Under Tom Reardon’s direction Jonathan Slocum is delightfully on target as the husband, whose response to the sudden appearance of his wife enormously pregnant, a situation apparently heretofore overlooked by both parties, is to say that she can “keep it, raise it, give it my name” before preparing to scurry off to his evening class.

But Denise Roller seems hopelessly miscast as the wife, incapable of projecting WASP-y repression or the virginal innocence required even of long-married mothers of five or six children in the suburban Leave It To Beaver world where sex doesn’t exist and one wears one’s pearls even in the shower. Reardon and Roller present this woman as unkempt and worldly in a way that just isn’t done in Gurney-land.

The Problem is a play with a definite beginning, middle and end, and several hearty laughs along the way, so it was easier to focus on and follow. The audience seemed relieved to find it could quickly grasp the topic at hand (sex) in spite of the continued distractions, and took gleeful refuge in their opportunities to make noise too (laugh).

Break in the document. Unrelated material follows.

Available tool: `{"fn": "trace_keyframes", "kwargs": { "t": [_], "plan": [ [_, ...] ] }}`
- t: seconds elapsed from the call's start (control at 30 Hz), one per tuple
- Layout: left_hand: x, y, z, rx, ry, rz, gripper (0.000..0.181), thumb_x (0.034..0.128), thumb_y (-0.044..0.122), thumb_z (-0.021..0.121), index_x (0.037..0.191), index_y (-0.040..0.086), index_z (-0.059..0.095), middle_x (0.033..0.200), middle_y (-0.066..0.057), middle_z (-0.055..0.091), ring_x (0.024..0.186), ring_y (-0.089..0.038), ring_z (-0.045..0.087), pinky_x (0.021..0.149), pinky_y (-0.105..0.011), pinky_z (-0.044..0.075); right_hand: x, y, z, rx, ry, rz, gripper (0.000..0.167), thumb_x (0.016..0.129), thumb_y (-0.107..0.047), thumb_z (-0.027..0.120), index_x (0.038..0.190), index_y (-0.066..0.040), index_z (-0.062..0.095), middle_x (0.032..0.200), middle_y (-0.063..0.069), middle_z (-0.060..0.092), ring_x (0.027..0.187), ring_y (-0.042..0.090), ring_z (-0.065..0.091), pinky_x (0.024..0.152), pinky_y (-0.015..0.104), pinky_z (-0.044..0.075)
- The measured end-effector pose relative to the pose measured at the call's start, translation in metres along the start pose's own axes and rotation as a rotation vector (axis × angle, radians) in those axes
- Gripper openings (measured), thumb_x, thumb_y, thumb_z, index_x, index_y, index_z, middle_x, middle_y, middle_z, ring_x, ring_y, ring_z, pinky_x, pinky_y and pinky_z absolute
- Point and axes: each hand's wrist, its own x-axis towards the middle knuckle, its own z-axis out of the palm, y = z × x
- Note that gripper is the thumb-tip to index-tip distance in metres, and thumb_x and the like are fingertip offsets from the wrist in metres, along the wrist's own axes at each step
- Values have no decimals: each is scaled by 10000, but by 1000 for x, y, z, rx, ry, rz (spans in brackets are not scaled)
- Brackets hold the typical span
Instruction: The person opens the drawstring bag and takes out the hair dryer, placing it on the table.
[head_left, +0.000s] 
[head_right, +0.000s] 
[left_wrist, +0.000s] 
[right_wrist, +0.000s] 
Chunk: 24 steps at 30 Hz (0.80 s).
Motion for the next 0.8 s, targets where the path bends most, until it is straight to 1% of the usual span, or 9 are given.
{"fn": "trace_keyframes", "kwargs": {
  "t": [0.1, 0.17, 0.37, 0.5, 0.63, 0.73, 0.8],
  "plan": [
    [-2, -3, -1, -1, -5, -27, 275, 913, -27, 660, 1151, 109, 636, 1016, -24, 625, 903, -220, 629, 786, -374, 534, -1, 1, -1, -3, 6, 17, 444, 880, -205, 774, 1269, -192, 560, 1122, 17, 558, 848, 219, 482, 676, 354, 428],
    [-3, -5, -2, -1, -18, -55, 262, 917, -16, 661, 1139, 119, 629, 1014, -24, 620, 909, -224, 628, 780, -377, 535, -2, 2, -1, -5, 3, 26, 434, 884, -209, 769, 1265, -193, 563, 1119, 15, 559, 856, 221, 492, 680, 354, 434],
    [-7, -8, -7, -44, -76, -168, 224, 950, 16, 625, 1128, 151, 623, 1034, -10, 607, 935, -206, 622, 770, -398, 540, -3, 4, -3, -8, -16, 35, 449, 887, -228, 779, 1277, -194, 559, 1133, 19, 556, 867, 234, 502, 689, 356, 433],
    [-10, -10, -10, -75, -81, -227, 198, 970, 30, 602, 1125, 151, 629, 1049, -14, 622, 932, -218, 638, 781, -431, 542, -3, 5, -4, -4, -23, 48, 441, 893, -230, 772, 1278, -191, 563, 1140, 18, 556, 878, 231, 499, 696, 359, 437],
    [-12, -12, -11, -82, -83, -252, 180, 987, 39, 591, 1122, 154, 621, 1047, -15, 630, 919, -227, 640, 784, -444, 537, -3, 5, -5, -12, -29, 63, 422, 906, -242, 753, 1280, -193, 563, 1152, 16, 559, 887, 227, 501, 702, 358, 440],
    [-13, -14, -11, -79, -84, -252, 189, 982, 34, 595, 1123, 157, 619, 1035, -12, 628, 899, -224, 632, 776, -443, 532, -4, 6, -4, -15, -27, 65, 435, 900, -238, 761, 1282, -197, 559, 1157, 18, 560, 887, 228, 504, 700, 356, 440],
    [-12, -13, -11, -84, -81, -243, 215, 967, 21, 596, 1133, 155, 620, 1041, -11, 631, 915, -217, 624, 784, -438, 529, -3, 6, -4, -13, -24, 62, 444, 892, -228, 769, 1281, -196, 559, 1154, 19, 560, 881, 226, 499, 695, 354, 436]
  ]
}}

Obviously, I saw these two productions under less than ideal circumstances, and there is no doubt that the experience colored my critical reactions. But have to say that even if there had been no noise and distraction, I still would have had strong reservations about the imbalance of the evening. Pinter and Gurney are two great tastes that DON’T taste great together. The Dumb Waiter did its best to be serious theatre seriously presented and The Problem felt decidedly amateurish. The set for The Dumb Waiter was plug ugly and having two real beds on that tiny stage made for awkward blocking. I did feel that the double-bill, which runs a scant 90 minutes including the intermission, would have been more satisfying with the inclusion of a third play about the same length as The Problem.

I still have high hopes for the Town Players’ 85th anniversary production of Gilbert & Sullivan’s The Mikado slated for a mid-June run at the Boland Theatre at BCC. Over the years I have seen this venerable community theatre group do some wonderful shows, and I would like to see them come back to those salad days in their golden years.

The Dumb Waiter and The Problem presented by the Town Players of Pittsfield will be performed April 26-28 at 8 p.m. and April 29 at 5 p.m. at the Lichtenstein Center for the Arts, 28 Renne Street, Pittsfield. Tickets are $7. The entire evening runs about 90 minutes, with one intermission. I think The Dumb Waiter would be scary and confusing for young children, and The Problem is a mite risqué. I wouldn't bring kids under 13. Call 413-443-9279 for tickets and information.

* It was the National Youth Theatre of Great Britain's production of Peter Terson’s Good Lads at Heart that I saw in the spring of 1979 at the Brooklyn Academy of Music.